Kubernetes features and It's Industrial Use-cases in Modern World

First of all, let’s know what is Kubernetes and then talk about its use-cases.


Kubernetes is a portable, extensible, open-source platform for managing containerized workloads and services, that facilitates both declarative configuration and automation. It has a large, rapidly growing ecosystem. Kubernetes services, support, and tools are widely available.

The name Kubernetes originates from Greek, meaning helmsman or pilot. Google open-sourced the Kubernetes project in 2014. Kubernetes combines over 15 years of Google’s experience running production workloads at scale with best-of-breed ideas and practices from the community.

Kubernetes features

Kubernetes features the ability to automate web server provisioning according to the level of web traffic in production. Web server hardware can be located in different data centers, on different hardware, or through different hosting providers. Kubernetes scales up web servers according to the demand for the software applications, then degrades web server instances during downtimes. Kubernetes also has advanced load balancing capabilities for web traffic routing to web servers in operations.

Kubernetes architecture and how it works?

Kubernetes evolved from the code that Google used to manage its data centers at scale with the “Borg” platform. AWS introduced elastic web server frameworks to the public with the launch of the EC2 platform. Kubernetes allows companies to orchestrate containers like EC2 but using open source code. Google, AWS, Azure, and the other major public cloud hosts all offer Kubernetes support for cloud web server orchestration. Customers can use Kubernetes for complete data center outsourcing, web/mobile applications, SaaS support, cloud web hosting, or high-performance computing.

Why are IT pros deploying more containers in the first place?

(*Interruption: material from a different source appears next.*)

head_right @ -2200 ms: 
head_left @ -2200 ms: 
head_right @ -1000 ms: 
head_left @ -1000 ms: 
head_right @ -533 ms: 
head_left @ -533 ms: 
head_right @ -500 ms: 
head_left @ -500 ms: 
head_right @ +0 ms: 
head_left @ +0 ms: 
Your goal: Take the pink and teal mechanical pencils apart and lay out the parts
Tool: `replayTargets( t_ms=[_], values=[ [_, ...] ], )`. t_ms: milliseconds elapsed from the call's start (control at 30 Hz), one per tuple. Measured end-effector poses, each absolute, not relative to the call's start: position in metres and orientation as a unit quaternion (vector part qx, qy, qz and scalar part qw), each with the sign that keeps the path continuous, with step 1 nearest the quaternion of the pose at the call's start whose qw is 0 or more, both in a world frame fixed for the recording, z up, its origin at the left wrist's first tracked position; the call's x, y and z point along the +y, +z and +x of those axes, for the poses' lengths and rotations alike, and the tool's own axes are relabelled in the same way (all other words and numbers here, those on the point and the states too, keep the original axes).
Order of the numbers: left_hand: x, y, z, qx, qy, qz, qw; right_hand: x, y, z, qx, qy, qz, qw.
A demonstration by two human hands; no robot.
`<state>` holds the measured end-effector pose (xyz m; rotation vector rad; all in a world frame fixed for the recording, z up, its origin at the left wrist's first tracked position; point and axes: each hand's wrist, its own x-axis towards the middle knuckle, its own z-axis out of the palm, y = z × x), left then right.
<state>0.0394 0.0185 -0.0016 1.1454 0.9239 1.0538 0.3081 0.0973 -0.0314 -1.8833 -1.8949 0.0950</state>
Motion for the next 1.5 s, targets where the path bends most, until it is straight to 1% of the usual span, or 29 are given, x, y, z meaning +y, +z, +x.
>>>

Deployment speed, workload portability, and a good fit with the DevOps way of working, for starters. Containers can greatly simplify the provisioning of resources to time-pressed developers. “Once organizations understand the benefits of containers and Kubernetes for DevOps, application development, and delivery, it opens up so many possibilities, from modernizing traditional applications to hybrid- and multi-cloud implementations and the development of new, cloud-native applications with speed and agility,” says Ashesh Badani, SVP and general manager for cloud platforms at Red Hat.

Here’s an analogy: You can think of a container orchestrator like Kubernetes as you would a conductor for an orchestra, says Dave Egts, chief technologist, North America Public Sector, Red Hat. “In the same way a conductor would say how many trumpets are needed, which ones play the first trumpet, and how loud each should play,” Egts explains, “a container orchestrator would say how many web server front end containers are needed, what they serve, and how many resources are to be dedicated to each one.”

Use cases solved by Kubernetes

Since its inception, Kubernetes has been a project that has enjoyed great recognition and has always had a lot of impacts, but in recent months its influence has been consolidated based on different factors.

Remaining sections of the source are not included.